# Task directions:
A stretch of the entries below is to be set down exactly, running from the line with "Assume fill-rule evenodd for every path." through the line with "16 115 L 28", both included, and no other line.

# Data to examine:
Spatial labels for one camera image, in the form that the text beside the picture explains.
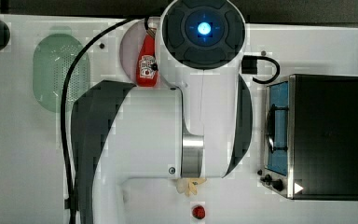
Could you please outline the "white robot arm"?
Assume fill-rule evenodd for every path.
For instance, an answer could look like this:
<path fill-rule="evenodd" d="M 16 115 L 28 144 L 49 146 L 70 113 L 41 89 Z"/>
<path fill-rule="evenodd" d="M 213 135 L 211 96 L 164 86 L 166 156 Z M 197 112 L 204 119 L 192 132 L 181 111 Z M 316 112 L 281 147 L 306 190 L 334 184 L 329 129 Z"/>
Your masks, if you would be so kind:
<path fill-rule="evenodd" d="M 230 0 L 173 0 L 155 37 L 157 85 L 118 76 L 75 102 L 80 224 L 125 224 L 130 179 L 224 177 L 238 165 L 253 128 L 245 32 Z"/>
--
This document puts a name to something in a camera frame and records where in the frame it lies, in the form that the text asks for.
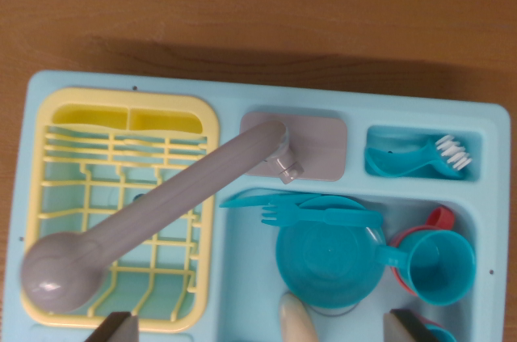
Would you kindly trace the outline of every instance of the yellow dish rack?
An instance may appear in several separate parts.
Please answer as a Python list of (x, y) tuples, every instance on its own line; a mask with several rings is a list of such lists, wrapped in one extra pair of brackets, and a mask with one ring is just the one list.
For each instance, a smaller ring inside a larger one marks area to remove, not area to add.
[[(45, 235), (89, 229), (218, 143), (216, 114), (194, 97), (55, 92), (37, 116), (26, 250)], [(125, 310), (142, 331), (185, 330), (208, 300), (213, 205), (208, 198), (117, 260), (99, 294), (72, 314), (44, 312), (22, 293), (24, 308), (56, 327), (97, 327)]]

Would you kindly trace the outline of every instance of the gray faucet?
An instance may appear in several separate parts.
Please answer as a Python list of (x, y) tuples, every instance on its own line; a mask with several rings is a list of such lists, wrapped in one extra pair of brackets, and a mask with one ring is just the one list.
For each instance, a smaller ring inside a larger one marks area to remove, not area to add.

# Response:
Assume fill-rule evenodd for every path.
For instance, an answer could look like this:
<path fill-rule="evenodd" d="M 16 115 L 28 144 L 49 146 L 70 113 L 41 89 Z"/>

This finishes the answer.